**Stored data**
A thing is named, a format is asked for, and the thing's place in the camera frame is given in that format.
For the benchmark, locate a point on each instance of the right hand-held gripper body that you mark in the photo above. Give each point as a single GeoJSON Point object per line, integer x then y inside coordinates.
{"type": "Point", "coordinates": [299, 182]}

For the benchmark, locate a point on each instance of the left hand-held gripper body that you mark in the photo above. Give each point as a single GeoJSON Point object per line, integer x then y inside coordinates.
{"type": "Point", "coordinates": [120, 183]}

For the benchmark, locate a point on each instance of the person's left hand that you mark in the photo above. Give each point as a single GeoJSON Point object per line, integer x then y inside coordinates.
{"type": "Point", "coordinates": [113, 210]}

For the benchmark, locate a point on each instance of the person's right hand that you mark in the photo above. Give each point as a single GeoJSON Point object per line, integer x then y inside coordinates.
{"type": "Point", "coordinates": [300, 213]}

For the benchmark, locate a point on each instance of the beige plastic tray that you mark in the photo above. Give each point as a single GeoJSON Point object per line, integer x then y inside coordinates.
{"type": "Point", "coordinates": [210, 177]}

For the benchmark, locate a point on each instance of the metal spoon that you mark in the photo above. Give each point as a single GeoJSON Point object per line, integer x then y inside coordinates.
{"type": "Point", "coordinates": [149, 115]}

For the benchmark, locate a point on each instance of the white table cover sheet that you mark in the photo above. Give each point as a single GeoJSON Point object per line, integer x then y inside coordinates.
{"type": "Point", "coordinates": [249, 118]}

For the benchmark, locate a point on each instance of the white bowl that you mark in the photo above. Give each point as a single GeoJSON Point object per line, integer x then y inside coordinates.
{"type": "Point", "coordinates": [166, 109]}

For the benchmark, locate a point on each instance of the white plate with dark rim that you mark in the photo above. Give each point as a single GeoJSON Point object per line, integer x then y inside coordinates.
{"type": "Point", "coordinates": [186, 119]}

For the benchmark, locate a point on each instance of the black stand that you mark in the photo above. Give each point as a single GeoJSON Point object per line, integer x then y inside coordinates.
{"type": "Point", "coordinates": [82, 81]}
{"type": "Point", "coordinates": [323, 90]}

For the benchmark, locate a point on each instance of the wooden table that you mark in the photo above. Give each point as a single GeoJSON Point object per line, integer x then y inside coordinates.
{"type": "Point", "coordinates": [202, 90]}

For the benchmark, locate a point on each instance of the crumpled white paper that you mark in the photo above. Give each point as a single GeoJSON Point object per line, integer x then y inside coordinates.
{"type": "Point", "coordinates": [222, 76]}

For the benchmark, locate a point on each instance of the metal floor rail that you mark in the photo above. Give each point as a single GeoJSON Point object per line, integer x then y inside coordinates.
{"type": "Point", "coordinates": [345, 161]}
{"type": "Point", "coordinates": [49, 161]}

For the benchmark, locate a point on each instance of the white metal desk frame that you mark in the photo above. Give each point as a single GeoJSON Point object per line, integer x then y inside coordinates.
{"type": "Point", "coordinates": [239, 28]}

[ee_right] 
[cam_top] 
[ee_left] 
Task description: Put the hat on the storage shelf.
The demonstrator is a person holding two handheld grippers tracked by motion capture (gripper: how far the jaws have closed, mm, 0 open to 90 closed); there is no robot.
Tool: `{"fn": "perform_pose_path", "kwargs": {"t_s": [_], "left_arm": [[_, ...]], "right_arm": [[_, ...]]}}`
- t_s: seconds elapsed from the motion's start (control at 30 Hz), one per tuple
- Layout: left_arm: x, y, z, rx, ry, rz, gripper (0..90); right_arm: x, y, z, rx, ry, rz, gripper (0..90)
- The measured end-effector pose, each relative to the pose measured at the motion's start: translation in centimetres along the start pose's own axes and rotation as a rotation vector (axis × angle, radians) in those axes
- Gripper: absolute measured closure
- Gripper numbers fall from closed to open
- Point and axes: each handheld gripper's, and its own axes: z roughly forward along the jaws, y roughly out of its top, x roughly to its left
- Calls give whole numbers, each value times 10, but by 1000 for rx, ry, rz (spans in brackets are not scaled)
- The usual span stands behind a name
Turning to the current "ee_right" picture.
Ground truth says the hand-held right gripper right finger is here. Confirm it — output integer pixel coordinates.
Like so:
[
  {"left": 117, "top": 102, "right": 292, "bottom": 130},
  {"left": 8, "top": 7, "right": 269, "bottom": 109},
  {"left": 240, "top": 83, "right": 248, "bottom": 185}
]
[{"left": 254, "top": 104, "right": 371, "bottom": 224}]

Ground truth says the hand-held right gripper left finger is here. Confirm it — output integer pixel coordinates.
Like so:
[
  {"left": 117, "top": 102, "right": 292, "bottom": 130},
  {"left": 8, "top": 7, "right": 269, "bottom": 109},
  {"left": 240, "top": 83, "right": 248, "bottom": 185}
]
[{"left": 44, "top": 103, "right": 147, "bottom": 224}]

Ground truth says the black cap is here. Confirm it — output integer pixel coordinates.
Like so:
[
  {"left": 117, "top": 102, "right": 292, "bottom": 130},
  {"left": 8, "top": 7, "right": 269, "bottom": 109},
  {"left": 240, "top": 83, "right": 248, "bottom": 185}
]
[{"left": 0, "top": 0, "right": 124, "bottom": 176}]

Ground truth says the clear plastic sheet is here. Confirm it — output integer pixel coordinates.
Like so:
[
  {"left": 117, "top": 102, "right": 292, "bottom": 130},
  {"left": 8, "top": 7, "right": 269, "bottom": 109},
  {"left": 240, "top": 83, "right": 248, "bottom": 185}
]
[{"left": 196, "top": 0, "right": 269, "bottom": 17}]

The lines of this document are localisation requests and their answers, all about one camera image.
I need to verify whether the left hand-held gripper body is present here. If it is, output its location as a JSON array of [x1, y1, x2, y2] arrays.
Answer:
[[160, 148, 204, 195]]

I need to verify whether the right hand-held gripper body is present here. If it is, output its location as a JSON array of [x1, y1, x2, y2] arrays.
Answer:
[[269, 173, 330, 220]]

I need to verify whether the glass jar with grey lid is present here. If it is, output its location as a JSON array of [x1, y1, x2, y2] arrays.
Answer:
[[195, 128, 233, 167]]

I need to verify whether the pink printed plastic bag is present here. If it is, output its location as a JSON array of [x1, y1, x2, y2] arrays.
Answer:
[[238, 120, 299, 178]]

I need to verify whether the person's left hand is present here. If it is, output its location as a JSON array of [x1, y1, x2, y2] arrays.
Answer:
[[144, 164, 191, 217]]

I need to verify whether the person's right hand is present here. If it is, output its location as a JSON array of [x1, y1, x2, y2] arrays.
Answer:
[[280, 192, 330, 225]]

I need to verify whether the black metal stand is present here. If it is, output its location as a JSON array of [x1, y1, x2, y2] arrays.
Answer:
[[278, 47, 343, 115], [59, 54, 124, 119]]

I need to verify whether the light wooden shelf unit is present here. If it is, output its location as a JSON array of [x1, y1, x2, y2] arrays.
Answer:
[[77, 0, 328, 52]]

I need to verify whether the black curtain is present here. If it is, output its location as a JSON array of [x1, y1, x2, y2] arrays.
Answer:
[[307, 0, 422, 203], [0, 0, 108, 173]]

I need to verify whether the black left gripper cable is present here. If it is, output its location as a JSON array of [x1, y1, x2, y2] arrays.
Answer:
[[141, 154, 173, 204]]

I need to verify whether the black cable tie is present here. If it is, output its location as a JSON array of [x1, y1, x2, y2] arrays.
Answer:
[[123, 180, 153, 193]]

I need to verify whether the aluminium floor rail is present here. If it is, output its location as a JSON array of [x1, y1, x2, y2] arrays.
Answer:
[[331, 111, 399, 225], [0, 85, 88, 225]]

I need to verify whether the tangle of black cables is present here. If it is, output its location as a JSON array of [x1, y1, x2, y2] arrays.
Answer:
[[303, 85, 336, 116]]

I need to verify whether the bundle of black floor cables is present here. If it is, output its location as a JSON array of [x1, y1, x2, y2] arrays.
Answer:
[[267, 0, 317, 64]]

**Exercise goal**
Output all entries exactly as given above.

**Expected output**
A thing is named, a format is asked for, and the thing's place in the camera frame is given in that format.
For the benchmark, locate a point on each instance of the right hand-held gripper body that you mark in the photo above. Give each point as a single GeoJSON Point object per line, integer x then y inside coordinates.
{"type": "Point", "coordinates": [299, 182]}

For the benchmark, locate a point on each instance of the left hand-held gripper body that you mark in the photo above. Give each point as a single GeoJSON Point object per line, integer x then y inside coordinates.
{"type": "Point", "coordinates": [120, 183]}

For the benchmark, locate a point on each instance of the person's left hand that you mark in the photo above. Give each point as a single GeoJSON Point object per line, integer x then y inside coordinates.
{"type": "Point", "coordinates": [113, 210]}

For the benchmark, locate a point on each instance of the person's right hand that you mark in the photo above. Give each point as a single GeoJSON Point object per line, integer x then y inside coordinates.
{"type": "Point", "coordinates": [300, 213]}

For the benchmark, locate a point on each instance of the beige plastic tray that you mark in the photo above. Give each point as a single GeoJSON Point object per line, integer x then y inside coordinates.
{"type": "Point", "coordinates": [210, 177]}

For the benchmark, locate a point on each instance of the metal spoon that you mark in the photo above. Give each point as a single GeoJSON Point object per line, integer x then y inside coordinates.
{"type": "Point", "coordinates": [149, 115]}

For the benchmark, locate a point on each instance of the white table cover sheet that you mark in the photo above. Give each point as a single GeoJSON Point object per line, integer x then y inside coordinates.
{"type": "Point", "coordinates": [249, 118]}

For the benchmark, locate a point on each instance of the white bowl that you mark in the photo above. Give each point as a single GeoJSON Point object per line, integer x then y inside coordinates.
{"type": "Point", "coordinates": [166, 109]}

For the benchmark, locate a point on each instance of the white plate with dark rim that you mark in the photo above. Give each point as a single GeoJSON Point object per line, integer x then y inside coordinates.
{"type": "Point", "coordinates": [186, 119]}

For the benchmark, locate a point on each instance of the black stand that you mark in the photo above. Give each point as a single GeoJSON Point object per line, integer x then y inside coordinates.
{"type": "Point", "coordinates": [82, 81]}
{"type": "Point", "coordinates": [323, 90]}

For the benchmark, locate a point on each instance of the wooden table that you mark in the photo above. Give each point as a single GeoJSON Point object per line, integer x then y inside coordinates.
{"type": "Point", "coordinates": [202, 90]}

For the benchmark, locate a point on each instance of the crumpled white paper that you mark in the photo above. Give each point as a single GeoJSON Point object per line, integer x then y inside coordinates.
{"type": "Point", "coordinates": [222, 76]}

For the benchmark, locate a point on each instance of the metal floor rail that you mark in the photo above. Give each point as a single GeoJSON Point object per line, integer x then y inside coordinates.
{"type": "Point", "coordinates": [345, 161]}
{"type": "Point", "coordinates": [49, 161]}

For the benchmark, locate a point on each instance of the white metal desk frame that you mark in the photo above. Give each point as a single GeoJSON Point object per line, integer x then y inside coordinates.
{"type": "Point", "coordinates": [239, 28]}

[ee_right] 
[cam_top] 
[ee_left] 
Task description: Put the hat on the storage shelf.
The demonstrator is a person holding two handheld grippers tracked by motion capture (gripper: how far the jaws have closed, mm, 0 open to 90 closed); there is no robot.
Tool: `{"fn": "perform_pose_path", "kwargs": {"t_s": [_], "left_arm": [[_, ...]], "right_arm": [[_, ...]]}}`
- t_s: seconds elapsed from the motion's start (control at 30 Hz), one per tuple
- Layout: left_arm: x, y, z, rx, ry, rz, gripper (0..90); right_arm: x, y, z, rx, ry, rz, gripper (0..90)
- The measured end-effector pose, each relative to the pose measured at the motion's start: translation in centimetres along the start pose's own axes and rotation as a rotation vector (axis × angle, radians) in those axes
- Gripper: absolute measured closure
- Gripper numbers fall from closed to open
- Point and axes: each handheld gripper's, and its own axes: z roughly forward along the jaws, y roughly out of its top, x roughly to its left
- Calls give whole numbers, each value times 10, but by 1000 for rx, ry, rz (spans in brackets are not scaled)
- The usual span stands behind a name
Turning to the current "ee_right" picture.
Ground truth says the hand-held right gripper right finger is here. Confirm it — output integer pixel coordinates.
Like so:
[
  {"left": 117, "top": 102, "right": 292, "bottom": 130},
  {"left": 8, "top": 7, "right": 269, "bottom": 109},
  {"left": 240, "top": 83, "right": 248, "bottom": 185}
]
[{"left": 254, "top": 104, "right": 371, "bottom": 224}]

Ground truth says the hand-held right gripper left finger is here. Confirm it — output integer pixel coordinates.
Like so:
[
  {"left": 117, "top": 102, "right": 292, "bottom": 130},
  {"left": 8, "top": 7, "right": 269, "bottom": 109},
  {"left": 240, "top": 83, "right": 248, "bottom": 185}
]
[{"left": 44, "top": 103, "right": 147, "bottom": 224}]

Ground truth says the black cap is here. Confirm it — output integer pixel coordinates.
Like so:
[
  {"left": 117, "top": 102, "right": 292, "bottom": 130},
  {"left": 8, "top": 7, "right": 269, "bottom": 109},
  {"left": 240, "top": 83, "right": 248, "bottom": 185}
]
[{"left": 0, "top": 0, "right": 124, "bottom": 176}]

Ground truth says the clear plastic sheet is here. Confirm it — output integer pixel coordinates.
Like so:
[
  {"left": 117, "top": 102, "right": 292, "bottom": 130},
  {"left": 8, "top": 7, "right": 269, "bottom": 109},
  {"left": 240, "top": 83, "right": 248, "bottom": 185}
]
[{"left": 196, "top": 0, "right": 269, "bottom": 17}]

The lines of this document are localisation requests and their answers, all about one camera image.
I need to verify whether the left hand-held gripper body is present here. If it is, output its location as a JSON array of [x1, y1, x2, y2] arrays.
Answer:
[[160, 148, 204, 195]]

I need to verify whether the right hand-held gripper body is present here. If it is, output its location as a JSON array of [x1, y1, x2, y2] arrays.
Answer:
[[269, 173, 330, 220]]

I need to verify whether the glass jar with grey lid is present here. If it is, output its location as a JSON array of [x1, y1, x2, y2] arrays.
Answer:
[[195, 128, 233, 167]]

I need to verify whether the pink printed plastic bag is present here. If it is, output its location as a JSON array of [x1, y1, x2, y2] arrays.
Answer:
[[238, 120, 299, 178]]

I need to verify whether the person's left hand is present here. If it is, output its location as a JSON array of [x1, y1, x2, y2] arrays.
Answer:
[[144, 164, 191, 217]]

I need to verify whether the person's right hand is present here. If it is, output its location as a JSON array of [x1, y1, x2, y2] arrays.
Answer:
[[280, 192, 330, 225]]

I need to verify whether the black metal stand is present here. If it is, output its location as a JSON array of [x1, y1, x2, y2] arrays.
Answer:
[[278, 47, 343, 115], [59, 54, 124, 119]]

I need to verify whether the light wooden shelf unit is present here. If it is, output its location as a JSON array of [x1, y1, x2, y2] arrays.
Answer:
[[77, 0, 328, 52]]

I need to verify whether the black curtain is present here. If it is, output its location as a JSON array of [x1, y1, x2, y2] arrays.
Answer:
[[307, 0, 422, 203], [0, 0, 108, 173]]

I need to verify whether the black left gripper cable is present here. If it is, output its location as a JSON array of [x1, y1, x2, y2] arrays.
Answer:
[[141, 154, 173, 204]]

I need to verify whether the black cable tie is present here. If it is, output its location as a JSON array of [x1, y1, x2, y2] arrays.
Answer:
[[123, 180, 153, 193]]

I need to verify whether the aluminium floor rail is present here. If it is, output its location as a JSON array of [x1, y1, x2, y2] arrays.
Answer:
[[331, 111, 399, 225], [0, 85, 88, 225]]

I need to verify whether the tangle of black cables is present here. If it is, output its location as a JSON array of [x1, y1, x2, y2] arrays.
Answer:
[[303, 85, 336, 116]]

I need to verify whether the bundle of black floor cables is present here. If it is, output its location as a JSON array of [x1, y1, x2, y2] arrays.
Answer:
[[267, 0, 317, 64]]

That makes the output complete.